Return all the data exactly, keeping the pictures out.

[[ Information provided, beginning ]]

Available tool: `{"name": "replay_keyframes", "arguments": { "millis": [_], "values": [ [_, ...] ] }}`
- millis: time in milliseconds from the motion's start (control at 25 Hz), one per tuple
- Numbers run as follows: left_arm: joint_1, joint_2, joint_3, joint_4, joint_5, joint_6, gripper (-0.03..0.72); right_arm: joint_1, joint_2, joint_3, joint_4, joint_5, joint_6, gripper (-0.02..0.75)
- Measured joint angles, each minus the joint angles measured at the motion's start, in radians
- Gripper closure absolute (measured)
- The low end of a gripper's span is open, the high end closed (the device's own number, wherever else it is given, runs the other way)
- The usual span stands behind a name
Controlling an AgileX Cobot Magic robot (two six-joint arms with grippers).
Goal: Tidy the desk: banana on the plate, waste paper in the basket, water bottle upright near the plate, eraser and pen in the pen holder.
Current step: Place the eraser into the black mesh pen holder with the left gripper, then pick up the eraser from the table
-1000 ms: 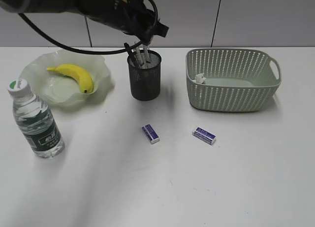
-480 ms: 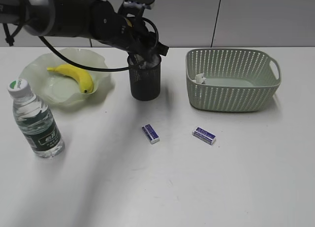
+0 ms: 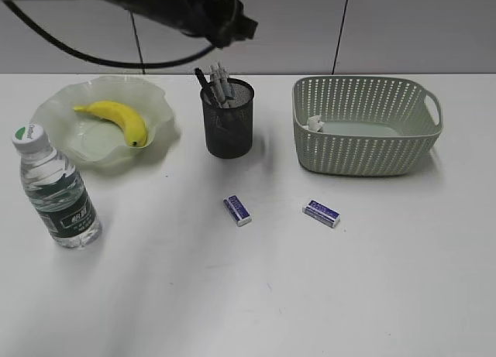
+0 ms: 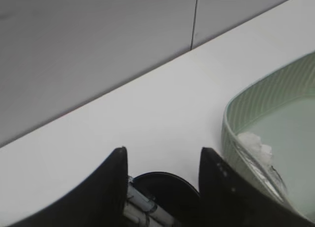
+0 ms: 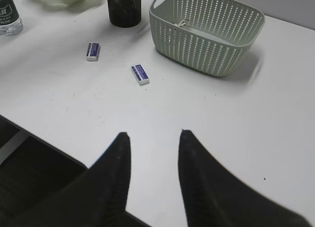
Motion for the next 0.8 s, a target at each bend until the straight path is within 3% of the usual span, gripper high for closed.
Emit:
{"name": "replay_keyframes", "arguments": {
  "millis": [520,640,800],
  "values": [
    [0.000,-0.477,0.000,0.007,0.772,0.000,0.346,0.000,0.000,0.000,0.000,0.000,0.000,0.461],
    [0.000,-0.586,0.023,0.014,0.879,-0.008,0.346,0.000,0.000,0.000,0.000,0.000,0.000,0.461],
    [0.000,-0.781,0.167,0.015,0.921,-0.041,0.346,0.000,0.000,0.000,0.000,0.000,0.000,0.461]
  ]
}}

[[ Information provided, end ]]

### Reply to the task
Available tool: `{"name": "replay_keyframes", "arguments": { "millis": [_], "values": [ [_, ...] ] }}`
- millis: time in milliseconds from the motion's start (control at 25 Hz), one per tuple
- Numbers run as follows: left_arm: joint_1, joint_2, joint_3, joint_4, joint_5, joint_6, gripper (-0.03..0.72); right_arm: joint_1, joint_2, joint_3, joint_4, joint_5, joint_6, gripper (-0.02..0.75)
- Measured joint angles, each minus the joint angles measured at the motion's start, in radians
- Gripper closure absolute (measured)
- The low end of a gripper's span is open, the high end closed (the device's own number, wherever else it is given, runs the other way)
- The usual span stands behind a name
Controlling an AgileX Cobot Magic robot (two six-joint arms with grippers).
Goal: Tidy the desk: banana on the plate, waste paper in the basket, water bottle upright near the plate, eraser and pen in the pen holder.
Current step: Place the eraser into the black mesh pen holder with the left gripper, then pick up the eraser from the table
-1000 ms: 
-480 ms: 
+0 ms: 
+0 ms: 
+0 ms: 
Motion for the next 0.8 s, a target at each bend until the straight path is within 3% of the usual span, gripper high for closed.
Emit:
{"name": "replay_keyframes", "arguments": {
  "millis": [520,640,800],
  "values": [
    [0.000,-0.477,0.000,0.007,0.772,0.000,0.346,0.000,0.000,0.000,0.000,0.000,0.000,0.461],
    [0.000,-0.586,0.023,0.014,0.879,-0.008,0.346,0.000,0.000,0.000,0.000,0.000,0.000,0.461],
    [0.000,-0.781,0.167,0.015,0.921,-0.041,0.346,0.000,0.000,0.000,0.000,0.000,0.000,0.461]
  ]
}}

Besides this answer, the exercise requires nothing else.